_Task details_:
Print nothing but the lines from the start of the listing below through the line that contains "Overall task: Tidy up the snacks". Do not include the pictures.

_Data provided_:
------------

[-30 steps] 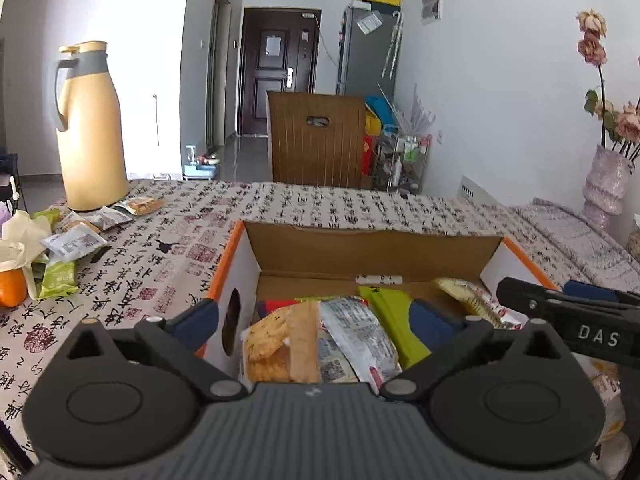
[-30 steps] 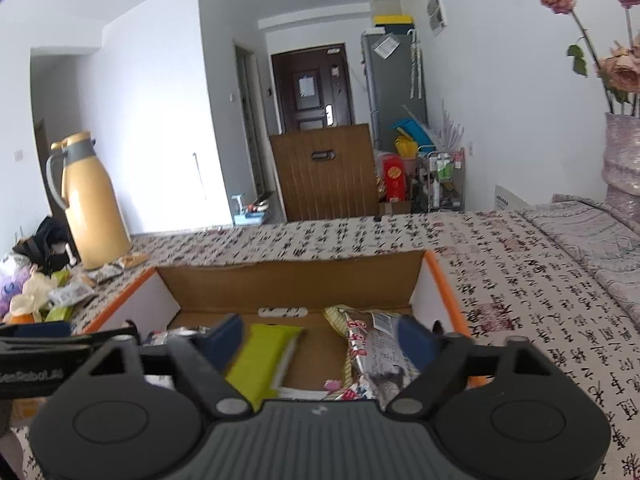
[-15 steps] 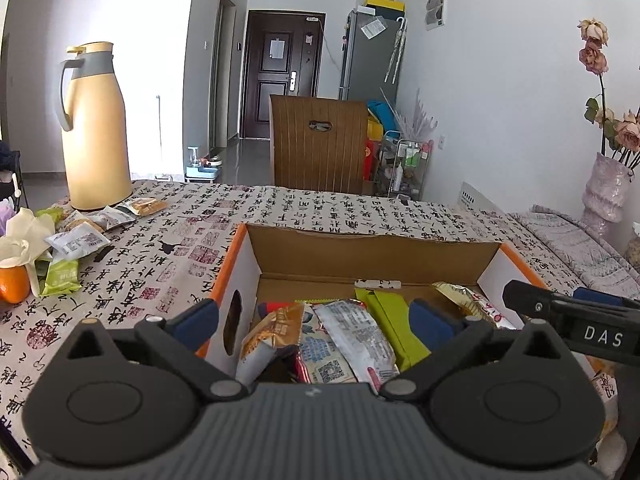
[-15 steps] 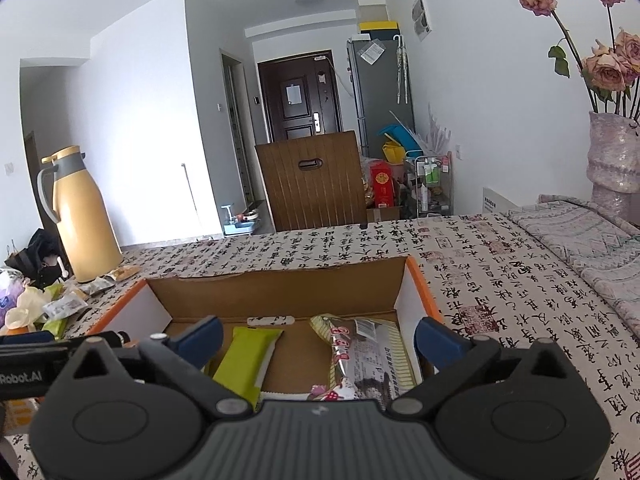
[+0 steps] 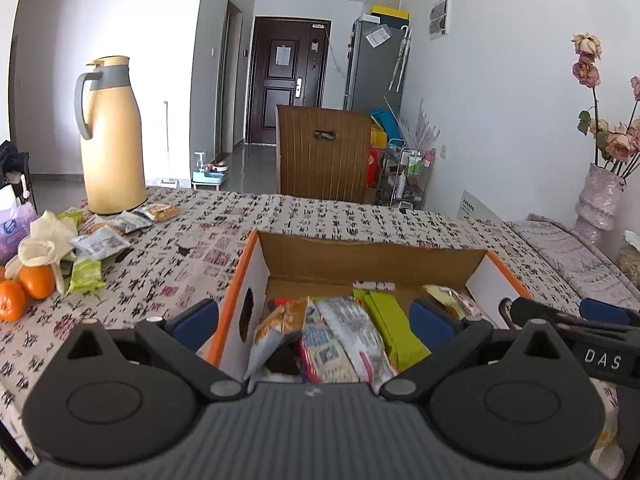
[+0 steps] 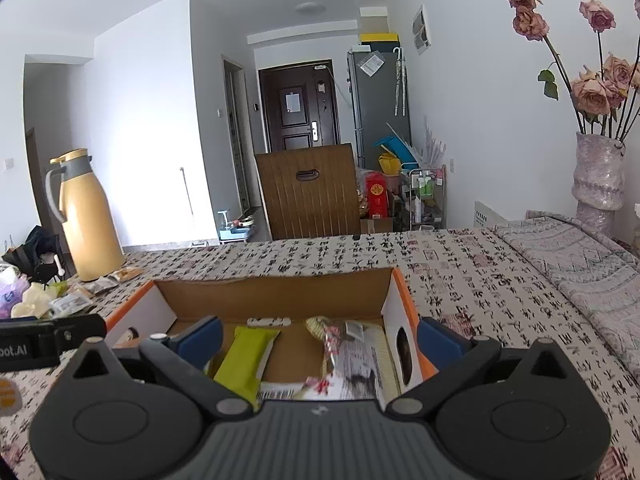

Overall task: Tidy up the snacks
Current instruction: 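Move both tools back over the white sachets beside the box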

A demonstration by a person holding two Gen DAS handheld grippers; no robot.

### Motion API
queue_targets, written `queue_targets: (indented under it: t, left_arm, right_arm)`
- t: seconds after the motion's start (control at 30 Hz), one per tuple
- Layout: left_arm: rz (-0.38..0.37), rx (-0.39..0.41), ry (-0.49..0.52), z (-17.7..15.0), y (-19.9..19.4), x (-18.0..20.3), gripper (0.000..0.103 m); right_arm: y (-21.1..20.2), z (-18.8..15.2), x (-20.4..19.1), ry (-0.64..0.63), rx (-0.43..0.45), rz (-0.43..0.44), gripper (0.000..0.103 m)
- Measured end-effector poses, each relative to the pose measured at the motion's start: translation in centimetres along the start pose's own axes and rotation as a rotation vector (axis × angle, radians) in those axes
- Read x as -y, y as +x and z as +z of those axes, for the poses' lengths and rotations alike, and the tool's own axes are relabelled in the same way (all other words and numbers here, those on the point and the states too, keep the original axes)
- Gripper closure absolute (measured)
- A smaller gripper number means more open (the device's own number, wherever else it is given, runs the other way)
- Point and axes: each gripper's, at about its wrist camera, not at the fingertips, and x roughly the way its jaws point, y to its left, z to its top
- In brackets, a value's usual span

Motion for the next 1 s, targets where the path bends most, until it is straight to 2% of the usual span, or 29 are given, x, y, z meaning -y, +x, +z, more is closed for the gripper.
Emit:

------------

_Answer below_:
[-30 steps] 
[-30 steps] 
[-15 steps] 
[-15 steps] 
[+0 steps] 
[+0 steps] 

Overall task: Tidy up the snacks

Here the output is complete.